Intervistato da Fox News, Bolton aveva espresso l’idea della presidenza Usa: volevano azioni concrete da parte del governo di Pyongyang. Solo questo avrebbe cambiato il modus operandi del Pentagono. E fino ad ora, le analisi sulle operazioni di Kim riguardo allo smantellamento del programma atomico non sembrano andare nella direzione indicata dalla Casa Bianca.

E adesso si torna a parlare di una sorta di blocco navale contro la Corea del Nord come ennesimo gesto di pressione nei confronti del Paese asiatico. Una pressione che però rischia di rivelarsi controproducente. Le sanzioni sul petrolio, che hanno già piegato l’economia nordcoreana e, in particolare, la vita di milioni di cittadini, sono state da sempre considerate da Kim una vera e propria azione di guerra. Il leader di Pyongyang ha più volte denunciato il blocco al greggio come un cappio nei confronti della Corea del Nord. E la reazione di un governo come quello nordcoreano non  è mai scontata.

D’altro lato, non va neanche sottovalutato un secondo profilo concernente questa sorta di coalizione di volenterosi. E cioè che questi Stati rappresentano tutti alleati degli Stati Uniti e, in generale, potenze rivali o comunque non particolarmente affini alla Cina. Negli ultimi mesi la tensione fra Pechino e Washington è aumentata. E la minaccia che la guerra dei dazi si trasformi anche in un’escalation militare in aree contese del Pacifico è molto elevata.
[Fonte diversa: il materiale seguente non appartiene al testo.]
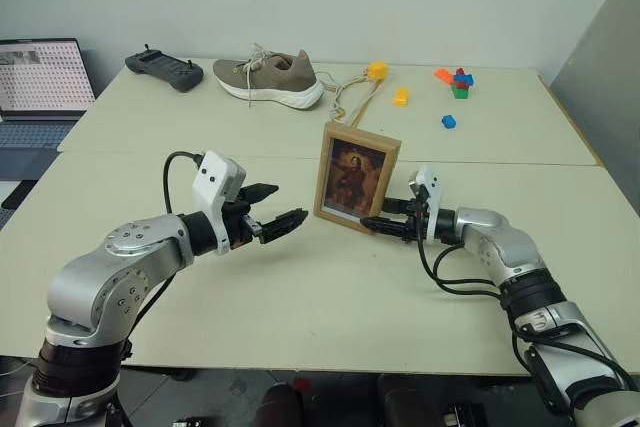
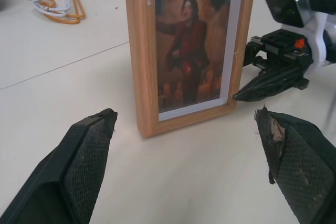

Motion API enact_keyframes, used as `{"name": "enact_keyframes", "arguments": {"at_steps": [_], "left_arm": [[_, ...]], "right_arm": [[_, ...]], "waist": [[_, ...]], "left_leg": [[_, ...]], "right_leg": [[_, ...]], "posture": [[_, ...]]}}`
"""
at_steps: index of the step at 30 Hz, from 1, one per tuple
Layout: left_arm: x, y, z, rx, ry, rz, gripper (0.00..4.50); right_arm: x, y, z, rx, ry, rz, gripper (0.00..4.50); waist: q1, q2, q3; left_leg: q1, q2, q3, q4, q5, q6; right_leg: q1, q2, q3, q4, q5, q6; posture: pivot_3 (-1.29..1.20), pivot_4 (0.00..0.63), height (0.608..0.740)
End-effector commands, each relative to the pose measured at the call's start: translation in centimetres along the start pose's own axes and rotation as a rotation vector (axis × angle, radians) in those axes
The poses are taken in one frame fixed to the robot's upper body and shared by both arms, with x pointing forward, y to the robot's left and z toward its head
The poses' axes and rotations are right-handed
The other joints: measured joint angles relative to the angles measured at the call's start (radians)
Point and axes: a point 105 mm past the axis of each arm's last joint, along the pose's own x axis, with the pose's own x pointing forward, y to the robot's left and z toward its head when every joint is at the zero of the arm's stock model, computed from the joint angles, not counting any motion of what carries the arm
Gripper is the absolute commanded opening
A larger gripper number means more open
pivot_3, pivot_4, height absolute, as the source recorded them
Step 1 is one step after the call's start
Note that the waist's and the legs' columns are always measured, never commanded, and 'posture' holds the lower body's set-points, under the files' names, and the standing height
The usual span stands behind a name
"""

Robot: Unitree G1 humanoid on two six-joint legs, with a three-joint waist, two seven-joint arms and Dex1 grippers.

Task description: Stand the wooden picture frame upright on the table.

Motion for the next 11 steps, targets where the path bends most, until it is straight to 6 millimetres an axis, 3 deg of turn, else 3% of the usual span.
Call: {"name": "enact_keyframes", "arguments": {"at_steps": [1, 6, 11], "left_arm": [[-0.3, 1.4, 1.4, 0.049, -0.044, 0.035, 4.5], [-1.7, 3.7, 2.2, 0.067, -0.026, 0.057, 4.5], [-2.4, 6.4, 2.7, 0.106, 0.016, 0.079, 4.5]], "right_arm": [[-3.6, -0.2, 2.0, -0.096, -0.016, -0.084, 4.44], [-8.4, -0.1, 4.4, -0.25, 0.019, -0.232, 4.44], [-9.1, 3.8, 6.9, -0.249, -0.011, -0.169, 4.44]], "waist": [[0.005, 0.0, 0.0], [0.008, 0.0, 0.0], [0.002, 0.0, 0.0]], "left_leg": [[0.0, 0.0, 0.0, 0.0, 0.0, 0.0], [0.0, 0.0, 0.0, 0.0, 0.0, 0.0], [0.001, 0.0, -0.001, -0.001, 0.0, 0.001]], "right_leg": [[0.0, 0.0, 0.0, 0.0, 0.0, 0.0], [0.0, 0.001, 0.001, 0.0, 0.0, 0.0], [0.0, 0.003, 0.0, 0.0, 0.0, 0.0]], "posture": [[0.0, 0.15, 0.74], [0.0, 0.15, 0.74], [0.0, 0.15, 0.74]]}}
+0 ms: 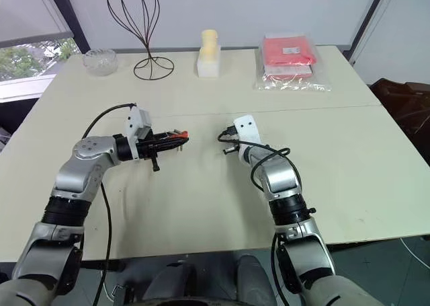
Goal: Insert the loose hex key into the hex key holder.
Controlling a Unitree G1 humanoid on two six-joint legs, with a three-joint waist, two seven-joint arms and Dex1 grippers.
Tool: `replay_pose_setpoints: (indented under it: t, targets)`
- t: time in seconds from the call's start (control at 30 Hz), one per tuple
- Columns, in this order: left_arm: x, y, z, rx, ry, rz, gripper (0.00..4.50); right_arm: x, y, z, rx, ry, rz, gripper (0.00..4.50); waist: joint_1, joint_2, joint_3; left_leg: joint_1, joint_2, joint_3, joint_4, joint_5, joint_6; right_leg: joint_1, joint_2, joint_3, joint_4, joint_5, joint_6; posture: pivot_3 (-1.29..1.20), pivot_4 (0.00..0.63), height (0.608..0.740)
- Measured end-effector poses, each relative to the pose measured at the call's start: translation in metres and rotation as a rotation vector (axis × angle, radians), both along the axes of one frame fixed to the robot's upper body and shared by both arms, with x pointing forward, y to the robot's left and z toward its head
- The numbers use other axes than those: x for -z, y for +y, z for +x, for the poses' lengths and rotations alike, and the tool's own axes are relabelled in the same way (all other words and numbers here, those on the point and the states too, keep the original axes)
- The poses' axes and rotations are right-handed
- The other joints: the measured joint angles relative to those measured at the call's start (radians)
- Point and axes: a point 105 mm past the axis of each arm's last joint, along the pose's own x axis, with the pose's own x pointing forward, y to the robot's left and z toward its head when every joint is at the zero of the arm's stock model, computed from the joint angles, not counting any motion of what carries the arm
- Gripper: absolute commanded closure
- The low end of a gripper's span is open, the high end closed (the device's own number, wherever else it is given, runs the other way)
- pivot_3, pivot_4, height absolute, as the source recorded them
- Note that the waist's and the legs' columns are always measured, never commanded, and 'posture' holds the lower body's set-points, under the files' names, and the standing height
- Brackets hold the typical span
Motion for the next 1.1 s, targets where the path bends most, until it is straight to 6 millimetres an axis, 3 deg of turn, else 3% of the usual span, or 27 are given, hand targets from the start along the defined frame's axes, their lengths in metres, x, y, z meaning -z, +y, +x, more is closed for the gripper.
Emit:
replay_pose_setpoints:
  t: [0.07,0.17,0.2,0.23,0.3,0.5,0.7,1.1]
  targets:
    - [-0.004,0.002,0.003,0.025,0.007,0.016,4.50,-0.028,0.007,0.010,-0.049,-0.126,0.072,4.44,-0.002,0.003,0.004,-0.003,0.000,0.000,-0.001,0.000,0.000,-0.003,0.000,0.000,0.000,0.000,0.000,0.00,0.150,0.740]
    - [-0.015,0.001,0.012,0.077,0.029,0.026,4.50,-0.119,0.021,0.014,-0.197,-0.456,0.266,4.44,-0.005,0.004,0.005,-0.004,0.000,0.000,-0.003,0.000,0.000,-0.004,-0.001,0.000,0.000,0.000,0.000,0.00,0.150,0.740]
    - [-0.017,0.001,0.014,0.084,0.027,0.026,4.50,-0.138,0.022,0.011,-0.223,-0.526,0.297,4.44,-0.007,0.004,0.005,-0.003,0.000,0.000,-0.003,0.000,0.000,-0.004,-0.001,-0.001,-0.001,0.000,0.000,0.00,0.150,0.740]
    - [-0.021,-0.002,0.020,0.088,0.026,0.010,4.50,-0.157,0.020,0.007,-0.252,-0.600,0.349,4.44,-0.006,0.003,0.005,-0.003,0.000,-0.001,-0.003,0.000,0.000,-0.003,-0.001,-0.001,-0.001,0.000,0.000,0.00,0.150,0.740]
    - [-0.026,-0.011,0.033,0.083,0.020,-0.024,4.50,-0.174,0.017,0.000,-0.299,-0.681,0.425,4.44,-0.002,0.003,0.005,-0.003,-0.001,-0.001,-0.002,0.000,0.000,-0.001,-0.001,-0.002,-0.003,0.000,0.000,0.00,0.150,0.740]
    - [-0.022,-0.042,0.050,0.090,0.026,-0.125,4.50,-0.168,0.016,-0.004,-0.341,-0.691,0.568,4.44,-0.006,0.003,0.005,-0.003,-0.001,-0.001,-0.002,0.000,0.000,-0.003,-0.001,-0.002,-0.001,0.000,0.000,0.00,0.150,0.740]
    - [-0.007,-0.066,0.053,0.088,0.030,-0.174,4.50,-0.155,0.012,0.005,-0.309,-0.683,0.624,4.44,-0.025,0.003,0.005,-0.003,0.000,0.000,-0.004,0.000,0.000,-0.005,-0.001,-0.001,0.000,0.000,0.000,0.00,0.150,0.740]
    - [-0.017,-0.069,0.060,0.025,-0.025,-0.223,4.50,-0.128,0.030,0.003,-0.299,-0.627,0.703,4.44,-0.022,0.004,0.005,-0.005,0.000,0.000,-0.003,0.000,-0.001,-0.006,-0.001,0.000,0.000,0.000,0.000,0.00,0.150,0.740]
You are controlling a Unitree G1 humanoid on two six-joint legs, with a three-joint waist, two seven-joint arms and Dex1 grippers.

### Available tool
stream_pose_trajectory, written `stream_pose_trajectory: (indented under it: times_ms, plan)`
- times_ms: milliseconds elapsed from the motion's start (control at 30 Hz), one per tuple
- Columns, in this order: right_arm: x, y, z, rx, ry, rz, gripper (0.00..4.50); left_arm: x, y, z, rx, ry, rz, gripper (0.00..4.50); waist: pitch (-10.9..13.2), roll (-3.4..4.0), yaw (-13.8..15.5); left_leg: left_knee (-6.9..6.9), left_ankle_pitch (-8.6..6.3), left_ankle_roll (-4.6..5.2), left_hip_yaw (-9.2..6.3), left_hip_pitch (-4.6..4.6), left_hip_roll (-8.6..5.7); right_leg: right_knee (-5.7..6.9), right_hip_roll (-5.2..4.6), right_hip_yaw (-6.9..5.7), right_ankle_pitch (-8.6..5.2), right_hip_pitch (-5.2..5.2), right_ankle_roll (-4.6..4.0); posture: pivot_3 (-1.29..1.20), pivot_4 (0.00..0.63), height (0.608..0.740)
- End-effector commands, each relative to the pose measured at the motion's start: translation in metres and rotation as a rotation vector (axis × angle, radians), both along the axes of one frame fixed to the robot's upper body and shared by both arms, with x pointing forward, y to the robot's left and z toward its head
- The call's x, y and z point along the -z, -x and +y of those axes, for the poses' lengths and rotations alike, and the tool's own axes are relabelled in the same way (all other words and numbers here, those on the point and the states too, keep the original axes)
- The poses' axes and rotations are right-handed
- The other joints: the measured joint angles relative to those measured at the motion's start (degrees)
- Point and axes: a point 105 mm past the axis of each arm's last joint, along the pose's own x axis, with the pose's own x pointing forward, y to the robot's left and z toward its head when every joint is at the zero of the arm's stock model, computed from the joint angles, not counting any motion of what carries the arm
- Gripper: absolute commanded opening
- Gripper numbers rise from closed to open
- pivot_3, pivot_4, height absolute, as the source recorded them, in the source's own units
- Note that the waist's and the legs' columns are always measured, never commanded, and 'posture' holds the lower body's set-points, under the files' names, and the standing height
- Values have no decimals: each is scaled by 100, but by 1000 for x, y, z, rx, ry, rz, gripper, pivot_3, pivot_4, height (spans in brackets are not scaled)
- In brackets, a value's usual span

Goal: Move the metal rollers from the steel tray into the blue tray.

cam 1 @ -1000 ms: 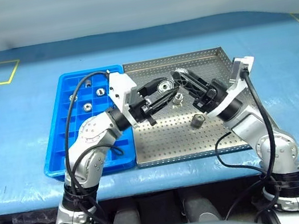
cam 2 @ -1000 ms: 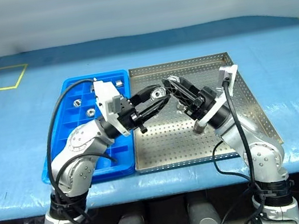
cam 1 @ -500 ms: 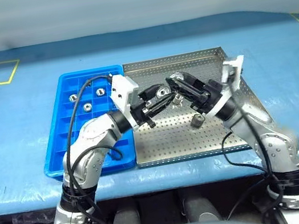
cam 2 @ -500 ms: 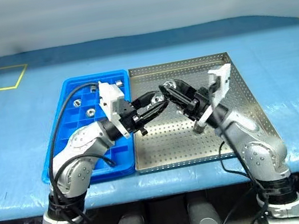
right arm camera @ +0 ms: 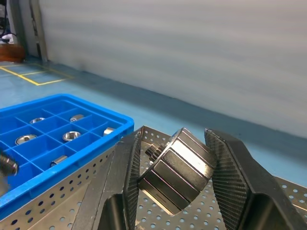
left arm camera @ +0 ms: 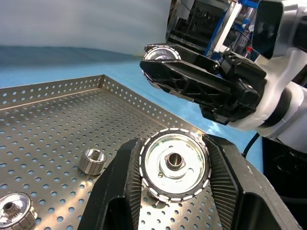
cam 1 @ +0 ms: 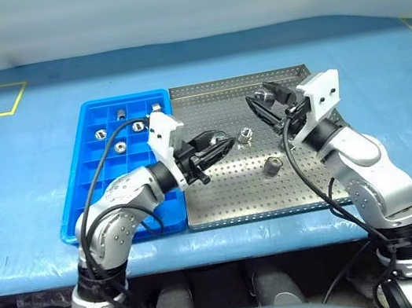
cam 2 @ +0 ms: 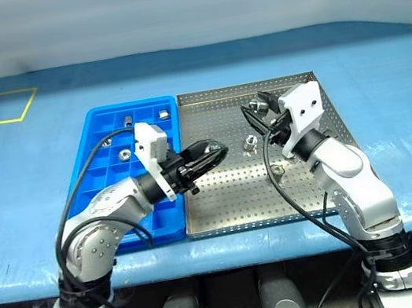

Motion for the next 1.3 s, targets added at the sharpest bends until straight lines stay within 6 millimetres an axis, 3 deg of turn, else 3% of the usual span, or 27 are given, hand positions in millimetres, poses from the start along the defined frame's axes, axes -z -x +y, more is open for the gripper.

La flotta americana e quelle delle forze alleate di tutto il mondo hanno spesso solcato le acque del Mar Cinese Meridionale come sfida nei confronti delle idee di Pechino sulla sovranità di quel mare. E le esercitazioni cinesi vicino Guam unite alle recenti tensioni con Taiwan sono oggetto di preoccupazione da parte degli Stati Uniti.

Le due potenze, divise dall’oceano Pacifico, si trovano a fronteggiarsi su diversi fronti. E la penisola coreana è stata da sempre una delle aree di maggiore scontro fra i due Paesi. Il governo statunitense ha più volte accusato Cina e Russia di violare le sanzioni del Consiglio di Sicurezza delle Nazioni Unite contrabbandando petrolio verso la Corea del Nord. Il Dipartimento del Tesoro pubblicò foto di imbarcazioni cinesi sospettate di trasferire barili di greggio in alcune navi nordcoreane. E una compagnia russa è stata accusata di fare lo stesso dall’Estremo Oriente russo. 

La presenza di aerei e navi davanti alle coste cinesi, non solo delle forze degli Stati Uniti, ma anche di tutti i partner di Washington nel Pacifico, indica che la tensione potrebbe salire di nuovo in un’area che, in quest’ultimo periodo, sembrava essersi tranquillizzata. Ma nel grande gioco fra l’impero cinese e quello americano, ogni area contesa diventa uno strumento di pressione non solo sul Paese direttamente coinvolto, ma sulla potenza che ne detiene il controllo.